Japan’s history with tea goes back 1,200 years, when it is believed the monk Saicho brought back the first tea seeds from China at the end of the Tang Dynasty (618-906). Kyoto, Japan’s first major tea-producing region and the spiritual heart of Japanese tea ceremony, is still famed as one of the finest tea-growing areas in the country. Its southern Wazuka region, nestled next to Uji, accounts for approximately 50 percent of the prefecture’s tea production.
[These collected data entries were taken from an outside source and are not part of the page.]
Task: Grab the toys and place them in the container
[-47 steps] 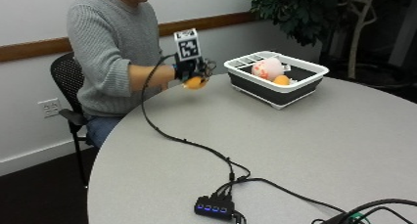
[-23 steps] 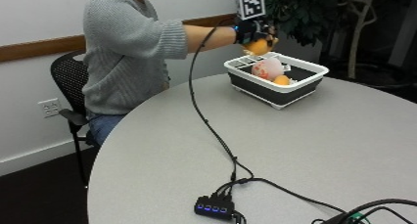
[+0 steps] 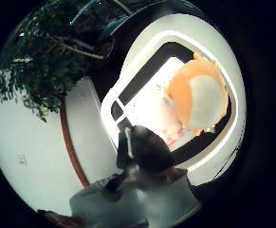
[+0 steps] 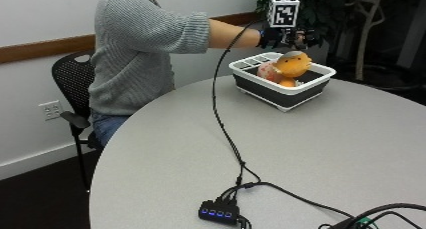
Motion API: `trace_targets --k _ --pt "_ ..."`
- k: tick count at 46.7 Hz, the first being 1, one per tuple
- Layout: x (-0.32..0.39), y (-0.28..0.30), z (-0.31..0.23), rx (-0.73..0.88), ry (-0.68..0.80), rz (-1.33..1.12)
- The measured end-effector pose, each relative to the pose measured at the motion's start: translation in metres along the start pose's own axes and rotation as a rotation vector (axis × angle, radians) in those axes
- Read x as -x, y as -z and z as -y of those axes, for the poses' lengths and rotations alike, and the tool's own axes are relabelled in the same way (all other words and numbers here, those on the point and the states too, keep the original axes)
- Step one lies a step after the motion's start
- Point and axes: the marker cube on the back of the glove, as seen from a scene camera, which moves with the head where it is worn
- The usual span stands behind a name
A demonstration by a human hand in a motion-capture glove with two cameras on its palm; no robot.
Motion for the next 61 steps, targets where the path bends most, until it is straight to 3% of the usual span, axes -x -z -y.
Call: trace_targets --k 4,11,19,28,35,45,51,61 --pt "0.015 0.004 -0.011 0.004 0.202 0.198" --pt "0.012 0.000 -0.043 -0.002 0.237 0.285" --pt "-0.064 -0.004 -0.159 -0.071 0.283 0.372" --pt "-0.167 -0.026 -0.305 -0.164 0.194 0.319" --pt "-0.183 -0.041 -0.361 -0.176 0.146 0.285" --pt "-0.148 -0.083 -0.470 -0.165 0.244 0.287" --pt "-0.140 -0.108 -0.499 -0.139 0.216 0.294" --pt "-0.152 -0.115 -0.499 -0.140 0.192 0.272"
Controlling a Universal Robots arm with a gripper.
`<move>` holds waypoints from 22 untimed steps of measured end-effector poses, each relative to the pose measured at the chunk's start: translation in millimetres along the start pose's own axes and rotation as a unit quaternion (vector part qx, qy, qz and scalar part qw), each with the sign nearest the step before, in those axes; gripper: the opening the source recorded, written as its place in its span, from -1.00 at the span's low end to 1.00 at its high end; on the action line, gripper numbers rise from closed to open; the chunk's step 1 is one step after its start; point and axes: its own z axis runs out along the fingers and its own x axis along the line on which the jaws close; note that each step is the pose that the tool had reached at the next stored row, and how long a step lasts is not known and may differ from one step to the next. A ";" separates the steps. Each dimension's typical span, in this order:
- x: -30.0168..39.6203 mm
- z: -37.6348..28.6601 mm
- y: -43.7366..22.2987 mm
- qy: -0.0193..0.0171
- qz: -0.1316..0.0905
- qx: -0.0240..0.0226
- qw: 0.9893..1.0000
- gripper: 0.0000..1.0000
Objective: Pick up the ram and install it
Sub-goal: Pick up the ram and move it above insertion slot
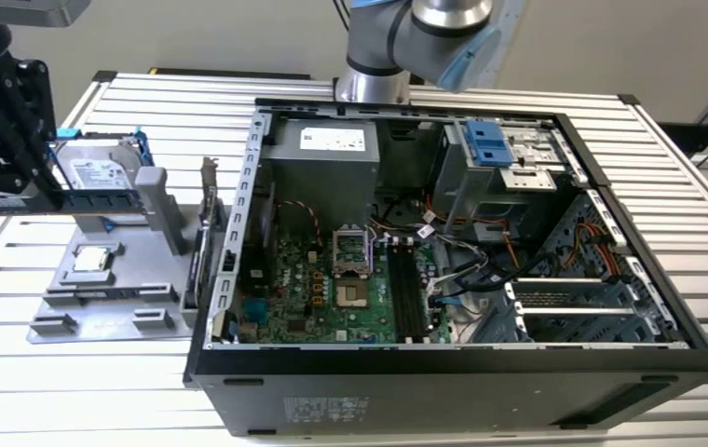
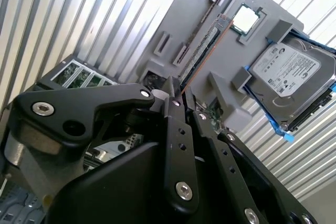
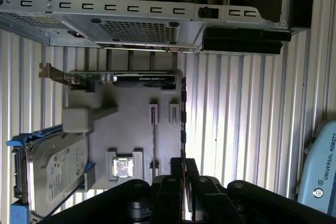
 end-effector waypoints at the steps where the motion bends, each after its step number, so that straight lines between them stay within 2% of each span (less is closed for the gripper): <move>1: 0.0 0.1 0.8 0.000 0.000 0.000 1.000 -1.00; 22: -0.5 0.3 17.9 0.000 0.000 0.000 1.000 -1.00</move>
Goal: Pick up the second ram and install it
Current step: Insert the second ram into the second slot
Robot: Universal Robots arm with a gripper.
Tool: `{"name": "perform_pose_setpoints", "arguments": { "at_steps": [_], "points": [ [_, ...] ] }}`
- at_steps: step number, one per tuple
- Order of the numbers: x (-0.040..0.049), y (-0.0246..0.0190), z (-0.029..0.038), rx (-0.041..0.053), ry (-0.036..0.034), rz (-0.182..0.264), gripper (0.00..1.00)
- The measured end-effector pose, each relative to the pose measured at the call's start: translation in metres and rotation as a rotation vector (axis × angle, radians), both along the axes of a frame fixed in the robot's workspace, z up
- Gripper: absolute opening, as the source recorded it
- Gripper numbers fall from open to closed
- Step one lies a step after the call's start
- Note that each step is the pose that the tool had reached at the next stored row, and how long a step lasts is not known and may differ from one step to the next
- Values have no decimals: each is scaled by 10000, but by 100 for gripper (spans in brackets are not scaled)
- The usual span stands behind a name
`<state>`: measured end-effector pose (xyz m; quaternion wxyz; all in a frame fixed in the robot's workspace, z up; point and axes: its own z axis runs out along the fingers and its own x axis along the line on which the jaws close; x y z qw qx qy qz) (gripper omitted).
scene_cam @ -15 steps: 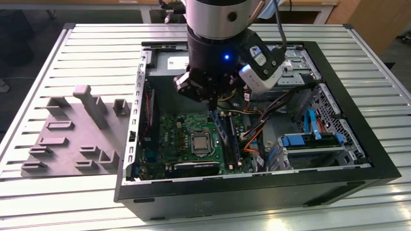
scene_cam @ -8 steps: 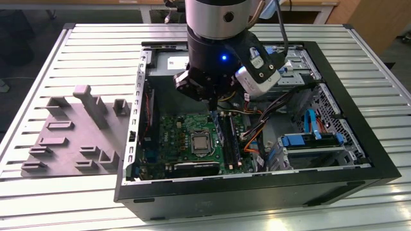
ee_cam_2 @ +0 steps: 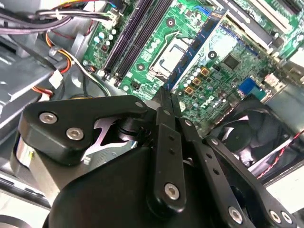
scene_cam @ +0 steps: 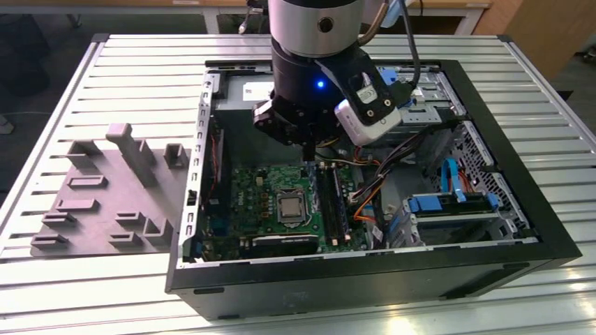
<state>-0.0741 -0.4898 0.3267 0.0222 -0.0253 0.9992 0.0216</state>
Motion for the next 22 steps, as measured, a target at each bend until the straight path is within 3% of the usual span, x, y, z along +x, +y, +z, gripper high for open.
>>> {"name": "perform_pose_setpoints", "arguments": {
  "at_steps": [8, 15, 22],
  "points": [
    [0, 0, -2, 2, 0, -999, 11],
    [0, 1, -2, -9, -2, -1011, 11],
    [0, 0, -5, -157, -7, -1011, 11]
  ]
}}
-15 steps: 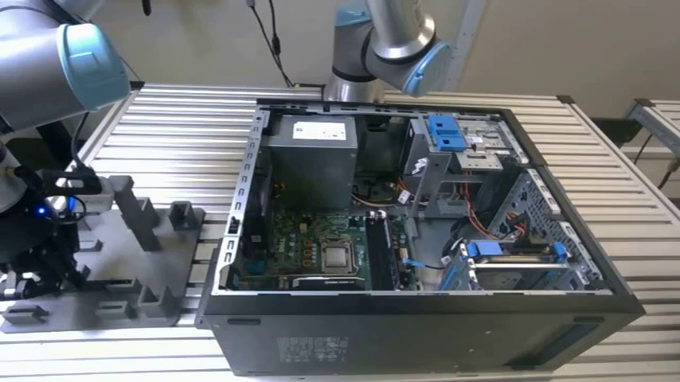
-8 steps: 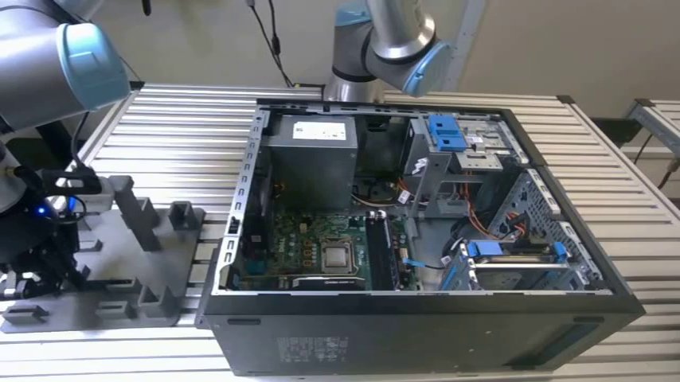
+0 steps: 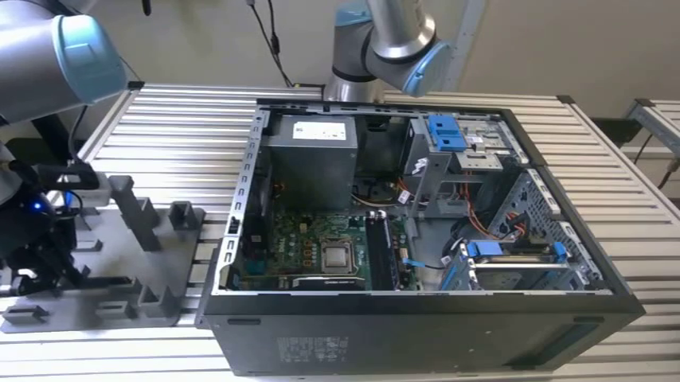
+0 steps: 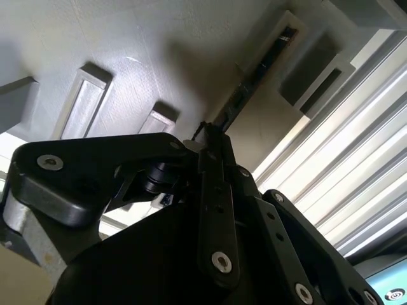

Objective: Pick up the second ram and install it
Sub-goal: 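Pick up the second ram and move it above second insertion slot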

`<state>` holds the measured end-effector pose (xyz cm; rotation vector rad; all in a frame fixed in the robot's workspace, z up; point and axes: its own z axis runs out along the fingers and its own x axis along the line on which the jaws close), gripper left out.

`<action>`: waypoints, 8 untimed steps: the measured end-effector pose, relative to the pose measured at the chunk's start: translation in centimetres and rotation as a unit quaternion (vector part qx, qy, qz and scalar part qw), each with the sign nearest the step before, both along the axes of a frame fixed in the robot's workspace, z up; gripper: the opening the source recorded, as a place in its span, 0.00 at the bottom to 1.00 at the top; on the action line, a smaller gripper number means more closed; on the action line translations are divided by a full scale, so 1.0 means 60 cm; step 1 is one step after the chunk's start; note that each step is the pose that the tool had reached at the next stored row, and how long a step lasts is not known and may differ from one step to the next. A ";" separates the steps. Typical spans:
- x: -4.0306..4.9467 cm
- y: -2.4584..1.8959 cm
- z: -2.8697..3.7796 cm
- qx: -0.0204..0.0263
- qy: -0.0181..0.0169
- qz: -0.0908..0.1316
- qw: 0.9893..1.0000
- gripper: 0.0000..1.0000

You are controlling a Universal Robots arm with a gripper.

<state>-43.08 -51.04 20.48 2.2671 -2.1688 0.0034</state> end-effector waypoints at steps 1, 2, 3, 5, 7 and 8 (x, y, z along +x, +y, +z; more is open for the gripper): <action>0.000 0.0000 0.001 0.000 0.000 0.000 1.000 0.14; 0.000 0.0000 0.002 0.000 0.000 0.000 1.000 0.14; 0.000 0.0000 0.003 0.000 0.000 0.000 1.000 0.14; 0.000 0.0000 0.006 0.000 0.000 0.000 1.000 0.14; 0.000 0.0000 0.008 0.000 0.000 0.000 1.000 0.14; 0.000 0.0000 0.009 0.000 0.000 0.000 1.000 0.14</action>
Wazuka is well known for its mountain tea fields, whose terraced slopes and fog make for the perfect conditions for growth. Someone who knows the town’s centuries-long history better than most is Megumi Hori, the fifth-generation owner of Kiroku Tea Garden: “Almost 100 years ago, my great-grandfather came to the mountains here in Wazuka and cleared the forest for our farm. Back then there were no cars or machinery. Early every morning he would walk to the mountain to clear it by hand. It took him five years,” Hori says.

After the death of her father five years ago, Hori took over the running of the farm with her mother and sister. “Men in the village asked to buy the farm from us. They didn’t think we’d be able to run it on our own,” she says. “But I knew we could. My mother was always doing men’s work. When my father was sick, she would be the one to tend the fields.”